Start of DATA SHOWN

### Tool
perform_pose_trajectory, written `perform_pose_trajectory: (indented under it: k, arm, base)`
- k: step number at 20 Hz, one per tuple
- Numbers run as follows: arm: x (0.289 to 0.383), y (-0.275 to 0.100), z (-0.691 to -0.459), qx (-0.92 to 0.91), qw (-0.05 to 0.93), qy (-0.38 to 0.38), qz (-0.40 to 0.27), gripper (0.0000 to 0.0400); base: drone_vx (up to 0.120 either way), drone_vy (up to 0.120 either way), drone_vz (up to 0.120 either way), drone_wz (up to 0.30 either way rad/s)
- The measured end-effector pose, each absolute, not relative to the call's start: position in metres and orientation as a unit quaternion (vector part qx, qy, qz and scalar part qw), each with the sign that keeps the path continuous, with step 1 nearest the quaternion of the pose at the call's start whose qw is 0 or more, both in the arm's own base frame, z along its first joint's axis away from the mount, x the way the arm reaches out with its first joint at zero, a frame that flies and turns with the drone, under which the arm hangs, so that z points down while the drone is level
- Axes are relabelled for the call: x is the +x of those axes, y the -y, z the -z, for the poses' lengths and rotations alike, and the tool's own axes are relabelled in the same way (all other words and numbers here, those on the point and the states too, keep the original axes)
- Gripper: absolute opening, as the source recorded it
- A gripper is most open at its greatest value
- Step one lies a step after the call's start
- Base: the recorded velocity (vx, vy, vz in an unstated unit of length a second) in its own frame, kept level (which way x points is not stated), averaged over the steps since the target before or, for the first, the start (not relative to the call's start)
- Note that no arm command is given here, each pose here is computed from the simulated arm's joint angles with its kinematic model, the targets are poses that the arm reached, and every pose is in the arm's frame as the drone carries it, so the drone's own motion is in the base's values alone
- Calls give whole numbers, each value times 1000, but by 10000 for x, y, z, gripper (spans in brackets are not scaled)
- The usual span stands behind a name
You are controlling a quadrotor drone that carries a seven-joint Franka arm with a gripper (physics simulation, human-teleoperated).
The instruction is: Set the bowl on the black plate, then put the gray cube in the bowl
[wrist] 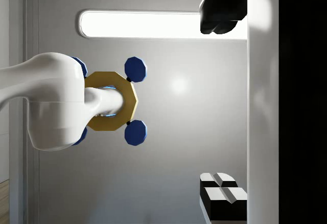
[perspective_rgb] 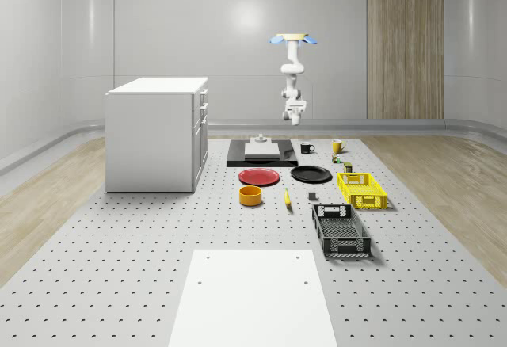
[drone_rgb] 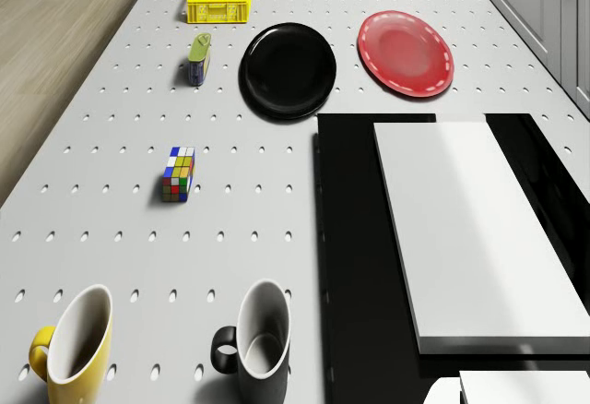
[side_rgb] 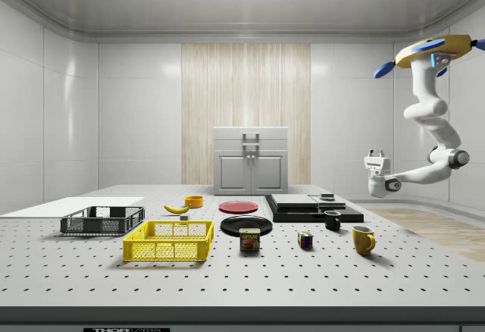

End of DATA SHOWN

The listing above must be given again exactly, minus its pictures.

**EXERCISE RESPONSE:**
### Tool
perform_pose_trajectory, written `perform_pose_trajectory: (indented under it: k, arm, base)`
- k: step number at 20 Hz, one per tuple
- Numbers run as follows: arm: x (0.289 to 0.383), y (-0.275 to 0.100), z (-0.691 to -0.459), qx (-0.92 to 0.91), qw (-0.05 to 0.93), qy (-0.38 to 0.38), qz (-0.40 to 0.27), gripper (0.0000 to 0.0400); base: drone_vx (up to 0.120 either way), drone_vy (up to 0.120 either way), drone_vz (up to 0.120 either way), drone_wz (up to 0.30 either way rad/s)
- The measured end-effector pose, each absolute, not relative to the call's start: position in metres and orientation as a unit quaternion (vector part qx, qy, qz and scalar part qw), each with the sign that keeps the path continuous, with step 1 nearest the quaternion of the pose at the call's start whose qw is 0 or more, both in the arm's own base frame, z along its first joint's axis away from the mount, x the way the arm reaches out with its first joint at zero, a frame that flies and turns with the drone, under which the arm hangs, so that z points down while the drone is level
- Axes are relabelled for the call: x is the +x of those axes, y the -y, z the -z, for the poses' lengths and rotations alike, and the tool's own axes are relabelled in the same way (all other words and numbers here, those on the point and the states too, keep the original axes)
- Gripper: absolute opening, as the source recorded it
- A gripper is most open at its greatest value
- Step one lies a step after the call's start
- Base: the recorded velocity (vx, vy, vz in an unstated unit of length a second) in its own frame, kept level (which way x points is not stated), averaged over the steps since the target before or, for the first, the start (not relative to the call's start)
- Note that no arm command is given here, each pose here is computed from the simulated arm's joint angles with its kinematic model, the targets are poses that the arm reached, and every pose is in the arm's frame as the drone carries it, so the drone's own motion is in the base's values alone
- Calls give whole numbers, each value times 1000, but by 10000 for x, y, z, gripper (spans in brackets are not scaled)
- The usual span stands behind a name
You are controlling a quadrotor drone that carries a seven-joint Franka arm with a gripper (physics simulation, human-teleoperated).
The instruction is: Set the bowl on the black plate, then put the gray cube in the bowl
[wrist] 
[perspective_rgb] 
[drone_rgb] 
[side_rgb] 

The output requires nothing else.